Structured data vs. contextual complexity of texts: An unnecessary dilemma?

Is there a way to preserve the rich qualitative texture of texts and at the same time produce structured data available for queries and quantitative research?

The question is one that many digital humanities researchers and social scientists will have asked themselves. And yet data collection solutions that don’t essentially sacrifice one strength for the other seem almost impossible to find.

In the Dissident Networks Project (DISSINET, https://dissinet.cz), however, we set out to address exactly this challenge. CASTEMO is our answer.

CASTEMO stands for “Computer-Assisted Semantic Text Modelling”. It is a bespoke approach to data collection which allows you to follow the natural syntactic structure of the written word, and thus to represent what the texts say in a comprehensive way. This means that you can preserve the contextual embeddedness of knowledge as well as represent conflicting evidence and information given in a non-indicative modality, such as questions and conditional sentences. While doing this, you can also add further semantic layers on top of the textual layer (e.g., conceptual hierarchies: apple is a fruit, and fruit is a comestible).

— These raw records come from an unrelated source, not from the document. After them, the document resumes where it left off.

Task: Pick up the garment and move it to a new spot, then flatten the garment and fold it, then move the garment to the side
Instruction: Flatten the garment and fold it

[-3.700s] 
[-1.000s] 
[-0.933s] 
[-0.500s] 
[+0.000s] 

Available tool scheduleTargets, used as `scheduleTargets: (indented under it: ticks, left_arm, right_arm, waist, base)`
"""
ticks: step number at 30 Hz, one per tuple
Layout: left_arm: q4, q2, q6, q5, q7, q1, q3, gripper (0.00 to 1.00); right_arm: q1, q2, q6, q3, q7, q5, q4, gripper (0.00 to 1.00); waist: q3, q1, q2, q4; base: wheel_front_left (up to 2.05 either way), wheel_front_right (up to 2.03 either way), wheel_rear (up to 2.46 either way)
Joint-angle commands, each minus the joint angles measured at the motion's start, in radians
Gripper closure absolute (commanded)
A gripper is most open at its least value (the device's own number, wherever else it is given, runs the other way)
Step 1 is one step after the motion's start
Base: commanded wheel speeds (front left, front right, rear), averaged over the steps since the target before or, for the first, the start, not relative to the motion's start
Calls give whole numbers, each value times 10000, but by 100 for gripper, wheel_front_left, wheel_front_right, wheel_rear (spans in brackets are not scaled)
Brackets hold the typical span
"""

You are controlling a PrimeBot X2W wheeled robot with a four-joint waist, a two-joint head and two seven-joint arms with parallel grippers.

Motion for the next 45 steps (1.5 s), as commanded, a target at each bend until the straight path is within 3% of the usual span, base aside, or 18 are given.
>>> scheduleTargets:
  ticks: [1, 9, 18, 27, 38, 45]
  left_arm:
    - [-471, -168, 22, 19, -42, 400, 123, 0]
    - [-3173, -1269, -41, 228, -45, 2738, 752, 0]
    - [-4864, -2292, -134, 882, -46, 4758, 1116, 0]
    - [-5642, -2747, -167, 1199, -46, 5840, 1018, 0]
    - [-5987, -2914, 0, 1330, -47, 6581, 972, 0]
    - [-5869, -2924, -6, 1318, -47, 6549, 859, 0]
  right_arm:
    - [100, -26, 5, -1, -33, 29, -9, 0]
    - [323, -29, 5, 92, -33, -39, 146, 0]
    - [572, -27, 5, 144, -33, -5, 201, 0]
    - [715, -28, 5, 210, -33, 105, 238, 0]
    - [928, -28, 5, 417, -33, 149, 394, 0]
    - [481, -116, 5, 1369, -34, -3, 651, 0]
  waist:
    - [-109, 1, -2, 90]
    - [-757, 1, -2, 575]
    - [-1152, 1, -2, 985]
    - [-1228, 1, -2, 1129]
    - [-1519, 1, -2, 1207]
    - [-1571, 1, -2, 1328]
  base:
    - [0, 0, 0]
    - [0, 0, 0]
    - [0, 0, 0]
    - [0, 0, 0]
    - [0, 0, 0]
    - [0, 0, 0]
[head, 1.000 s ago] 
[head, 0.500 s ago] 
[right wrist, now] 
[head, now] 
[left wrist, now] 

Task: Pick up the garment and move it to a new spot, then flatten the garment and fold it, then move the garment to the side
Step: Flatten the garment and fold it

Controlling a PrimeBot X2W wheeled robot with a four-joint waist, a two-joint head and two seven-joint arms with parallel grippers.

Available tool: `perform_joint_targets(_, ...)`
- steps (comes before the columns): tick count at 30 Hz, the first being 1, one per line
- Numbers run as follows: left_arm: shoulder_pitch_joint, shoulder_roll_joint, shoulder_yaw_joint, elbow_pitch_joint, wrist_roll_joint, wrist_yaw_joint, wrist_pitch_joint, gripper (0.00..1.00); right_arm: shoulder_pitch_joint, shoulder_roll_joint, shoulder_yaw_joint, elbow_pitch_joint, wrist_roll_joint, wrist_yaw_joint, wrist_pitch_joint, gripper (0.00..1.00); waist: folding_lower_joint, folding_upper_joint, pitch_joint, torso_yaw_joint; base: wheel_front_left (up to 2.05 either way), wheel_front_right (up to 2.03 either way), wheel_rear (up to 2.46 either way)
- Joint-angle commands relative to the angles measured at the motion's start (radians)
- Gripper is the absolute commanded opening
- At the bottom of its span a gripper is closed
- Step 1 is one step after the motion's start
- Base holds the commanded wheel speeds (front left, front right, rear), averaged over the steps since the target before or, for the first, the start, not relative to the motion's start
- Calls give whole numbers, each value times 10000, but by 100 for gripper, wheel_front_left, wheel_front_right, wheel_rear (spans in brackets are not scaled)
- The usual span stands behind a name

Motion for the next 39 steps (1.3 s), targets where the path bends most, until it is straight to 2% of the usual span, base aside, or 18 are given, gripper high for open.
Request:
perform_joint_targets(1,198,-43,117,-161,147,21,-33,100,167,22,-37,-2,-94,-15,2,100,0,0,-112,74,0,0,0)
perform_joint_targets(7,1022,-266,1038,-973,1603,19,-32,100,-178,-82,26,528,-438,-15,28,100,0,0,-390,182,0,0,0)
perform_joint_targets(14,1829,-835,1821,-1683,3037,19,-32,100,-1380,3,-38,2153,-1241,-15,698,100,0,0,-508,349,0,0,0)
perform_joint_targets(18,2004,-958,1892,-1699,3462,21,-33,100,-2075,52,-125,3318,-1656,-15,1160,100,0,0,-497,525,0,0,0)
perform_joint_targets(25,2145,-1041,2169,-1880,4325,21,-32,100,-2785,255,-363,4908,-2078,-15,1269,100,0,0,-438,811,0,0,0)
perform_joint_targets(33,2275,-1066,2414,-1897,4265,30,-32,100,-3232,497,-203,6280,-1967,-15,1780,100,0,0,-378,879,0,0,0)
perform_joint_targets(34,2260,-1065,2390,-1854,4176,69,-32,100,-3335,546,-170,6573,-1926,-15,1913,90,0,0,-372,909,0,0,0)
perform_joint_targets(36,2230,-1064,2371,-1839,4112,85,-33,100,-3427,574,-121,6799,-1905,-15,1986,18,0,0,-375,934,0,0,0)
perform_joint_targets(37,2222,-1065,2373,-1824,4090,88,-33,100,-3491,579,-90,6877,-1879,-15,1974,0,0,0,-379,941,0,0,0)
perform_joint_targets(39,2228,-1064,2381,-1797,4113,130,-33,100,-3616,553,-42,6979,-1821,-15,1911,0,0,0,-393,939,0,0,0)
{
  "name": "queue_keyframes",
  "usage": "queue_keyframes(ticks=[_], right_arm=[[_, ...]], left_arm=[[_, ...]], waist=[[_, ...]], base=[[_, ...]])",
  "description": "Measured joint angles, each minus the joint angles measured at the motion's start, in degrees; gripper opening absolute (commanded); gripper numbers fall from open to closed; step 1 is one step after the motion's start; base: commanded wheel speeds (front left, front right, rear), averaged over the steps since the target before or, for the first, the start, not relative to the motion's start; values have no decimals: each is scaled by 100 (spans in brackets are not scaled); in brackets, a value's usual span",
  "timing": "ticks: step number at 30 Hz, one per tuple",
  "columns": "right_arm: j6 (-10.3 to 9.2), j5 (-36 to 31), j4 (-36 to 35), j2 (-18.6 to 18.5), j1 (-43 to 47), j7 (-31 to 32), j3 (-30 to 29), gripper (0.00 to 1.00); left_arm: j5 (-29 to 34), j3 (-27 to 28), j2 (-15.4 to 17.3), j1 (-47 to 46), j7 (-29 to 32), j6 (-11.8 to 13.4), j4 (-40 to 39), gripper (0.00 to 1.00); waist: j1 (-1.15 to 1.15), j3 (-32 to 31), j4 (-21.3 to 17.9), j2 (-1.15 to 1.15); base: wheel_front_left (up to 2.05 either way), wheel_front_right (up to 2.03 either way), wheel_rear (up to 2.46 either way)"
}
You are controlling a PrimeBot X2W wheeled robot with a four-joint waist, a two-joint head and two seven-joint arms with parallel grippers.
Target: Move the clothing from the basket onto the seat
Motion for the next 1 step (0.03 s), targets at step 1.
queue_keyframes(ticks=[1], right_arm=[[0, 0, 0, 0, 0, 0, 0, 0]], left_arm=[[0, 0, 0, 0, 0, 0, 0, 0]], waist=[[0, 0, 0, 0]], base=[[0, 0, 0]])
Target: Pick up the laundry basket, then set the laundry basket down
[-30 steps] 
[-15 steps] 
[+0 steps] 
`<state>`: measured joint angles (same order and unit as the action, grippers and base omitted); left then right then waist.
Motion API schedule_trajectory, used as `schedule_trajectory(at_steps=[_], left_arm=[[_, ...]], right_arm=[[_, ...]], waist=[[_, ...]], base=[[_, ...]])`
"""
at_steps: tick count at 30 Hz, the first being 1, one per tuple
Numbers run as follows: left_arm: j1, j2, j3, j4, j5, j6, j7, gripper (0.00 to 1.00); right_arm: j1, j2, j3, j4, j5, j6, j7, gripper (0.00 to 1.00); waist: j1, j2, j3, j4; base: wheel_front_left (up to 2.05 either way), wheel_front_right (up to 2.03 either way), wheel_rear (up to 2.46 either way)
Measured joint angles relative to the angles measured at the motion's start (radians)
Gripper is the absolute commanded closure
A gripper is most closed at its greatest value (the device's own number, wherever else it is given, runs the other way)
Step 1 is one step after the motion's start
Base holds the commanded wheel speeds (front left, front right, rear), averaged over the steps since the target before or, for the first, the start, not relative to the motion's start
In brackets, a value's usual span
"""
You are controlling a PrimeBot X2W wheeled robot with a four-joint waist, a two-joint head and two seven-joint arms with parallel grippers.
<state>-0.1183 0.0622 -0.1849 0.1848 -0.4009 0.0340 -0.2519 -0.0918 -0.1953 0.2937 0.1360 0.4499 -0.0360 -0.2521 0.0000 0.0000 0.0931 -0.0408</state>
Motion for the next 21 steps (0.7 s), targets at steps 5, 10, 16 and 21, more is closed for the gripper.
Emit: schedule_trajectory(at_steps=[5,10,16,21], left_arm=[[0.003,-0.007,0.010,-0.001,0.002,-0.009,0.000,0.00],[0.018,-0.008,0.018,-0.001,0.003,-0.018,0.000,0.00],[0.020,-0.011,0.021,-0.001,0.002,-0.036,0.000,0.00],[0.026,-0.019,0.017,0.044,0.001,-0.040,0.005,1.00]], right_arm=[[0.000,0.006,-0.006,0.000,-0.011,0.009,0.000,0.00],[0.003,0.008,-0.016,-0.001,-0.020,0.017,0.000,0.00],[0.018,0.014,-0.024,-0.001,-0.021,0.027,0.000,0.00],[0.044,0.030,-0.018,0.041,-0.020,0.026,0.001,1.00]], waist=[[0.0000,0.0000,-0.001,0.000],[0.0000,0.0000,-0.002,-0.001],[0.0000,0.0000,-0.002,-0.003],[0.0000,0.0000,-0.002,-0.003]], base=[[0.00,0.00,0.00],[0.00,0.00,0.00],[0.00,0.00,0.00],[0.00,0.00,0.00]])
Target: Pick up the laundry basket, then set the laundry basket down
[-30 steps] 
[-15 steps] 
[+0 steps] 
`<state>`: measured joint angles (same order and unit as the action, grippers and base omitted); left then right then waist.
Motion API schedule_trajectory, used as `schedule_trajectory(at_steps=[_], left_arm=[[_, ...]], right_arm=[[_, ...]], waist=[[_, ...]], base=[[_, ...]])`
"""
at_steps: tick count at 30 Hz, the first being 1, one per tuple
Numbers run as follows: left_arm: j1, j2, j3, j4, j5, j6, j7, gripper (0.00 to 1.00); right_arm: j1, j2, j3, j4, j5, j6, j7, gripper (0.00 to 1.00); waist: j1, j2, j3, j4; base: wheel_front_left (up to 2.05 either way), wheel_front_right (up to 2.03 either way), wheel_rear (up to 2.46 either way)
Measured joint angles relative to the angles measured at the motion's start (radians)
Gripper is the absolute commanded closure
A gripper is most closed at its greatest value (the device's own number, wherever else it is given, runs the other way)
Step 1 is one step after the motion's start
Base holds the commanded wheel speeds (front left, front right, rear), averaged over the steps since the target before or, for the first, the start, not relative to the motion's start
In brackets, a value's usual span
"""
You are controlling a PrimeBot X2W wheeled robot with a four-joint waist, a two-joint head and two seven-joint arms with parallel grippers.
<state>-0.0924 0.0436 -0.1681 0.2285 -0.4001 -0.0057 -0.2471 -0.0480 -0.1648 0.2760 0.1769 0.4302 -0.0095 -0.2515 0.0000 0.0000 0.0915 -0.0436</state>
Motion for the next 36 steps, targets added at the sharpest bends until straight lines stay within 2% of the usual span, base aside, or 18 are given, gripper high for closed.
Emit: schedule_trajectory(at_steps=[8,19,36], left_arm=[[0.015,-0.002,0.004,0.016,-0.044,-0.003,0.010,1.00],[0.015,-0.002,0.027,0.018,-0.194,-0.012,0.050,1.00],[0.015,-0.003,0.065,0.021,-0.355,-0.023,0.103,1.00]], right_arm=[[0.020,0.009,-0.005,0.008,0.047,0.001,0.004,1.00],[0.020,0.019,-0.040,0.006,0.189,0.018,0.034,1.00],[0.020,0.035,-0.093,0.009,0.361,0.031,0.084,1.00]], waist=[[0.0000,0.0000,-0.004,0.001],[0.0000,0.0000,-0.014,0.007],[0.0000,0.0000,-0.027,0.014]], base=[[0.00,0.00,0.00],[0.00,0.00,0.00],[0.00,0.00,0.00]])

In order to provide an easy-to-use interface for the CASTEMO approach to data acquisition, we developed an open-source application called InkVisitor. InkVisitor runs in the internet browser and allows you to easily store structured data in a JSON database (RethinkDB).

This post will talk you through CASTEMO and the InkVisitor application and will help you figure out whether it is something you should consider using.

4 Aug 2022 David Zbíral Robert Laurence John Shaw

What is Computer-Assisted Semantic Text Modelling (CASTEMO)?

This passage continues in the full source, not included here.